> Directions
In the material below, list every line carrying the string "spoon".

------------------------------

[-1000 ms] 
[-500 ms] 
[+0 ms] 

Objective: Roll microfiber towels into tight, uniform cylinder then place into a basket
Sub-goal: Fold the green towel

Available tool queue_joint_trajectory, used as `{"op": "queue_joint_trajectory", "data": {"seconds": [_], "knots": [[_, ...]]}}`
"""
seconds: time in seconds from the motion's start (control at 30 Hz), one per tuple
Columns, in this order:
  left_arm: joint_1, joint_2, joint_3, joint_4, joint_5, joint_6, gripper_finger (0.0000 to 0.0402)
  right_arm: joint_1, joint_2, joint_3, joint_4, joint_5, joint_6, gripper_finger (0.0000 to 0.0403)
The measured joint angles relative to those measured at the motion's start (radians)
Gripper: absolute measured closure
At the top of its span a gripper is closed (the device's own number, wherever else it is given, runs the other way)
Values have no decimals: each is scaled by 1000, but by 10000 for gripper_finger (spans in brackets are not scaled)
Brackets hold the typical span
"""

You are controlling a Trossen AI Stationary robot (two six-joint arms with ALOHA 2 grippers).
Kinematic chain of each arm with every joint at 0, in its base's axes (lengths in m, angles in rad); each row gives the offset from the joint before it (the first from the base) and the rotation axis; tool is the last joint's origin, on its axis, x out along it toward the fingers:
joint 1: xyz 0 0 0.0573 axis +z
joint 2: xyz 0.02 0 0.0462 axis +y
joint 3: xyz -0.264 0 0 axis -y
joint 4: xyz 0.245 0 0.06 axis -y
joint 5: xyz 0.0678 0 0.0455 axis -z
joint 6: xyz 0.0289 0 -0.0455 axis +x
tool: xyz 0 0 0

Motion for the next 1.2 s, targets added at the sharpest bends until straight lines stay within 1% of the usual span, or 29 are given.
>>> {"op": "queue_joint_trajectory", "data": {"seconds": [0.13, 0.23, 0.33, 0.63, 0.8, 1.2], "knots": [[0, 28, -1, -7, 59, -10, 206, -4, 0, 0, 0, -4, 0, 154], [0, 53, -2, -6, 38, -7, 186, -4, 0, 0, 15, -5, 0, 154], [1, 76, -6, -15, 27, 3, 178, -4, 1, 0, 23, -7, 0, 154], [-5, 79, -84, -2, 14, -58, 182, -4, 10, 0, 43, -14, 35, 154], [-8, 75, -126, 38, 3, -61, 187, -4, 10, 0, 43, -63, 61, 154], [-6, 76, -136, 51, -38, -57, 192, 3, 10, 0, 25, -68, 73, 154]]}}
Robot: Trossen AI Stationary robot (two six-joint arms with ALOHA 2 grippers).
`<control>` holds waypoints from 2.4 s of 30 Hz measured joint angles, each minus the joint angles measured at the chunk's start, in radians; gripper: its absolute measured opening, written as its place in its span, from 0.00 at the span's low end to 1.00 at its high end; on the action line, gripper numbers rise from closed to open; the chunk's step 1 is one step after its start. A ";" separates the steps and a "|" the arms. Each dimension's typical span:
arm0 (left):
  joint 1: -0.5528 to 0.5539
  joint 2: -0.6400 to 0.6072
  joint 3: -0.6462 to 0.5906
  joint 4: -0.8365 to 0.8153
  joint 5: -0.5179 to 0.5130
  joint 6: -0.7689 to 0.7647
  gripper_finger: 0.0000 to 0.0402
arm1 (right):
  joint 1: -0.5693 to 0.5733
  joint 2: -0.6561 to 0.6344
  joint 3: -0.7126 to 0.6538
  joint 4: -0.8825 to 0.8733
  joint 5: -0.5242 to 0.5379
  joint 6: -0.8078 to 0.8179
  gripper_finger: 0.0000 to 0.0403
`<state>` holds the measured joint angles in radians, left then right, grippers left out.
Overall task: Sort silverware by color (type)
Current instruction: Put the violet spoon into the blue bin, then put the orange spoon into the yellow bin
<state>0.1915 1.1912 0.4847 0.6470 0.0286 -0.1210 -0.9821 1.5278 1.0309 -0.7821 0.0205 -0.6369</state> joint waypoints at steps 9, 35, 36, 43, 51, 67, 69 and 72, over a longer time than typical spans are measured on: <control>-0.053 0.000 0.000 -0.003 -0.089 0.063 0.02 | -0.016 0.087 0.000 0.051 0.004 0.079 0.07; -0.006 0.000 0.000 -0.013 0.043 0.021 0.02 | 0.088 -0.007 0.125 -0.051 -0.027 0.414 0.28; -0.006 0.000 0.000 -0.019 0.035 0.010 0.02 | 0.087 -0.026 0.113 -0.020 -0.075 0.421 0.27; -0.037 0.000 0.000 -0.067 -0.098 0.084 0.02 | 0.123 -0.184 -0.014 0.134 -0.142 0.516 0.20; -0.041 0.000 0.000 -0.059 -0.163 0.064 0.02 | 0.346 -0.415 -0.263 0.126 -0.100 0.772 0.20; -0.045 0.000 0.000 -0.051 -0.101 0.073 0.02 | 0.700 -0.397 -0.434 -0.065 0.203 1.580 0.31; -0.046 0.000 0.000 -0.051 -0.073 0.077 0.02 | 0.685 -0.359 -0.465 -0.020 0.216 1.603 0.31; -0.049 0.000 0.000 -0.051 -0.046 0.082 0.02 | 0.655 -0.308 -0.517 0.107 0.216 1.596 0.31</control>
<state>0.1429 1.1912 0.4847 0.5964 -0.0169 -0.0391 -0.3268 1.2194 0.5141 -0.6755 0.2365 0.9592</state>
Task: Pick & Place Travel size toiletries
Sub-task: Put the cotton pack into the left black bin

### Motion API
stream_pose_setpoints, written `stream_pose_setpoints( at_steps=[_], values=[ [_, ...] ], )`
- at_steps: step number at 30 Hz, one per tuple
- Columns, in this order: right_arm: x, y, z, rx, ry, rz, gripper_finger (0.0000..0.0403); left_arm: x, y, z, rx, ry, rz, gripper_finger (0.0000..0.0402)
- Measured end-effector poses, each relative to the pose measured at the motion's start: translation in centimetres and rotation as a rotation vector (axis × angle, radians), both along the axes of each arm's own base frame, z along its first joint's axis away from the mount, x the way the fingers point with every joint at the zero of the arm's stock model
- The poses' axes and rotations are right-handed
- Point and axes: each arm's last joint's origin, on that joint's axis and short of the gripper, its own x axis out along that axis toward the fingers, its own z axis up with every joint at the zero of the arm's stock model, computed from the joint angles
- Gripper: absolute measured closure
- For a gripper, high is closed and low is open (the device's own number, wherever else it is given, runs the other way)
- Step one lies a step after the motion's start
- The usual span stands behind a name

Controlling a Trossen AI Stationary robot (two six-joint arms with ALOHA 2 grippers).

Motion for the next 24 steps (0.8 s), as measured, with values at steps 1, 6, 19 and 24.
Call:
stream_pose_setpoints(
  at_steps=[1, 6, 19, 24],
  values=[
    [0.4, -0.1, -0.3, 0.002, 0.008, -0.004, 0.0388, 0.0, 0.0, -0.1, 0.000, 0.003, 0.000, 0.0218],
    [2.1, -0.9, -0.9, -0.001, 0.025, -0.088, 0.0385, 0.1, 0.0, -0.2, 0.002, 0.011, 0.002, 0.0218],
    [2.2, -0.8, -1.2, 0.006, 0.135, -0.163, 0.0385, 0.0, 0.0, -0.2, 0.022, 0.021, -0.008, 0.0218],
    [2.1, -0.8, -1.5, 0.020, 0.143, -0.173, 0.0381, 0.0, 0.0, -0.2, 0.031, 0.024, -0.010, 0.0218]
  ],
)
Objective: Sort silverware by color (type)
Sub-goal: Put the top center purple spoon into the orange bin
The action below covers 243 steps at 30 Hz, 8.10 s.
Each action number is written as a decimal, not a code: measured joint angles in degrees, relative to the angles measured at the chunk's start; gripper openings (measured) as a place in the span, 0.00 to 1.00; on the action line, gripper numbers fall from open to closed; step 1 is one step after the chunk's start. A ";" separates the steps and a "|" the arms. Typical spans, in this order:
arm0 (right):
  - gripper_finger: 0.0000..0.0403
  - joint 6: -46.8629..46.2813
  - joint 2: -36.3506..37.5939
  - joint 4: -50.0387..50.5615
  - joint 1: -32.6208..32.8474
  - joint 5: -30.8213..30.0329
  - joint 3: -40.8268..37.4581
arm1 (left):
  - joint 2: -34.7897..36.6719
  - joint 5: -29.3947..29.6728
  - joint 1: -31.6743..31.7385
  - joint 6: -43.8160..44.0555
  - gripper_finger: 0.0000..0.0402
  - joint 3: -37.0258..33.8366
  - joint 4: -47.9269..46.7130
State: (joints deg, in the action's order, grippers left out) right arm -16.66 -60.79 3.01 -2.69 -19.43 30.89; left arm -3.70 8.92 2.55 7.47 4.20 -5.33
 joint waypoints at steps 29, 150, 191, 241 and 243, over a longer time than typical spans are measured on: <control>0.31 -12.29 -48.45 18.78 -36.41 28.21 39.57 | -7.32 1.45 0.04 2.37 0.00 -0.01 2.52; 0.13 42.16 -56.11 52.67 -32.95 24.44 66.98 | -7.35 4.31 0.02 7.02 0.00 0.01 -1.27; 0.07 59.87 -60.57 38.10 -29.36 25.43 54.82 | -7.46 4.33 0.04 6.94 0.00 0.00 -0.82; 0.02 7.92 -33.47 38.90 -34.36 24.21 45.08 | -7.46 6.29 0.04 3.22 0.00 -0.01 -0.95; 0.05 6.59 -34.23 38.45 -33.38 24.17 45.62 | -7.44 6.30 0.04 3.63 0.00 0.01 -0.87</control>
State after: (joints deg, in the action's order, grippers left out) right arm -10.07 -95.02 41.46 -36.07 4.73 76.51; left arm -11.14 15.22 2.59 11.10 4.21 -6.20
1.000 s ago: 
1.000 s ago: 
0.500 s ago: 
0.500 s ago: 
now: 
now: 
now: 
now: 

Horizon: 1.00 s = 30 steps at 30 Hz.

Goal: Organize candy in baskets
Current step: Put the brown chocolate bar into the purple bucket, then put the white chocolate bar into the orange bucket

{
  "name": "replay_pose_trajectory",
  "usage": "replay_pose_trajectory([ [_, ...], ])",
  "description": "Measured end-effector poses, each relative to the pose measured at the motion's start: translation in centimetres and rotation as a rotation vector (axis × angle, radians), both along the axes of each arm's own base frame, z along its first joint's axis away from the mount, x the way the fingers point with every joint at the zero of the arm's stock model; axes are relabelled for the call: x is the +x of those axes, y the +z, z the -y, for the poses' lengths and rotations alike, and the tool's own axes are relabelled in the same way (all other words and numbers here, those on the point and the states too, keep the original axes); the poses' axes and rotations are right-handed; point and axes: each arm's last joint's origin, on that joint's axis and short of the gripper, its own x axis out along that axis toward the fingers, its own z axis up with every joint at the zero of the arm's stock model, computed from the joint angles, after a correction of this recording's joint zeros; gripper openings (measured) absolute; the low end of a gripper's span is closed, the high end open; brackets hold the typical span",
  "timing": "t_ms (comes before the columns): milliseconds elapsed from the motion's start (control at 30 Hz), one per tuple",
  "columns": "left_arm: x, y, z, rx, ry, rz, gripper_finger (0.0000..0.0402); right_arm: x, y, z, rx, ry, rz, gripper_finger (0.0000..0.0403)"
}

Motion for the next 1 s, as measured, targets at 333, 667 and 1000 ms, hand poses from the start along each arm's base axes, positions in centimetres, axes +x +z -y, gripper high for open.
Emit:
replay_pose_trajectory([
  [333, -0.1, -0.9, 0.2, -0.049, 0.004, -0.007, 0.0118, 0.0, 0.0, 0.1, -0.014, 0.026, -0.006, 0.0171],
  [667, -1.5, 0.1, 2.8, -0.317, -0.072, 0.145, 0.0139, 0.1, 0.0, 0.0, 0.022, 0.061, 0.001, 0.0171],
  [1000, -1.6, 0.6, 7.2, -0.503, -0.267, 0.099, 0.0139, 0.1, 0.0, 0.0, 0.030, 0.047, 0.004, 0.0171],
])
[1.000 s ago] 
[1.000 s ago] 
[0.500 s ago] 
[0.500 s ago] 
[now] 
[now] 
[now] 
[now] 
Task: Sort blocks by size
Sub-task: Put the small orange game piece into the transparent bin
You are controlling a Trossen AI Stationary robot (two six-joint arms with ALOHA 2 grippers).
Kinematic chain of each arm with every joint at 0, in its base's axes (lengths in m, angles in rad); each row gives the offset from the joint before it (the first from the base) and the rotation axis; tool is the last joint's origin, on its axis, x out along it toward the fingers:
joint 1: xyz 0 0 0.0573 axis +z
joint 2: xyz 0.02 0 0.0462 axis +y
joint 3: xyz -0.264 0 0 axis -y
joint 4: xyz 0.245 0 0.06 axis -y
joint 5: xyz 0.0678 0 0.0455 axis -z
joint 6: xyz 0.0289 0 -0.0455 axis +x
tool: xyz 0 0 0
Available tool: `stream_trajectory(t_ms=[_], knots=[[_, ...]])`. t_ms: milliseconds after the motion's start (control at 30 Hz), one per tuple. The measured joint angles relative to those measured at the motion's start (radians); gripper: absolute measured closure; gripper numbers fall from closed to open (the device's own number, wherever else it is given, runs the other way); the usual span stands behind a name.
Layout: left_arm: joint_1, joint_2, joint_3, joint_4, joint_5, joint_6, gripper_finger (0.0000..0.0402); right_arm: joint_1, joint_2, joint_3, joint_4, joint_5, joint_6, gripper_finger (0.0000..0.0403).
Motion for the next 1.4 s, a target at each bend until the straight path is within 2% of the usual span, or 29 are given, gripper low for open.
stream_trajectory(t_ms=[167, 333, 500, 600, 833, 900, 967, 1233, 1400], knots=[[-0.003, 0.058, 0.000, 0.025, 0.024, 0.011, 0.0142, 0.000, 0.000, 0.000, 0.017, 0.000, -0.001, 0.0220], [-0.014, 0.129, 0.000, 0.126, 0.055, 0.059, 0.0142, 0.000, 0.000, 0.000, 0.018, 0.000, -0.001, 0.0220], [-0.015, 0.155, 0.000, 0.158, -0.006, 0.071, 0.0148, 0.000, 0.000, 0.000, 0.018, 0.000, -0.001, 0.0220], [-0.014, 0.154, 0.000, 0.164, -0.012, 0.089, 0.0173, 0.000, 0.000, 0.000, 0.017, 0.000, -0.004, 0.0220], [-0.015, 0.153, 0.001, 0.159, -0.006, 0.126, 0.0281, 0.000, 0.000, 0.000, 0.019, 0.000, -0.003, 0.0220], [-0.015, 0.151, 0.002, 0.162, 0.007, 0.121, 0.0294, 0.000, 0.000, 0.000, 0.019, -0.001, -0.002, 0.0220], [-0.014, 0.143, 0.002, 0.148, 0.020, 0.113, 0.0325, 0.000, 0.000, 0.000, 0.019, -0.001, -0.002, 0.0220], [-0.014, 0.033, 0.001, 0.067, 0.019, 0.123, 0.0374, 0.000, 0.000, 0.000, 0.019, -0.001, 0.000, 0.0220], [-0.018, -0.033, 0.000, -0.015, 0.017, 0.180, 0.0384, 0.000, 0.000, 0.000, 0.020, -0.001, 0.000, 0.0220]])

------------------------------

> Result of the task
Current instruction: Put the violet spoon into the blue bin, then put the orange spoon into the yellow bin
Sub-goal: Put the top center purple spoon into the orange bin

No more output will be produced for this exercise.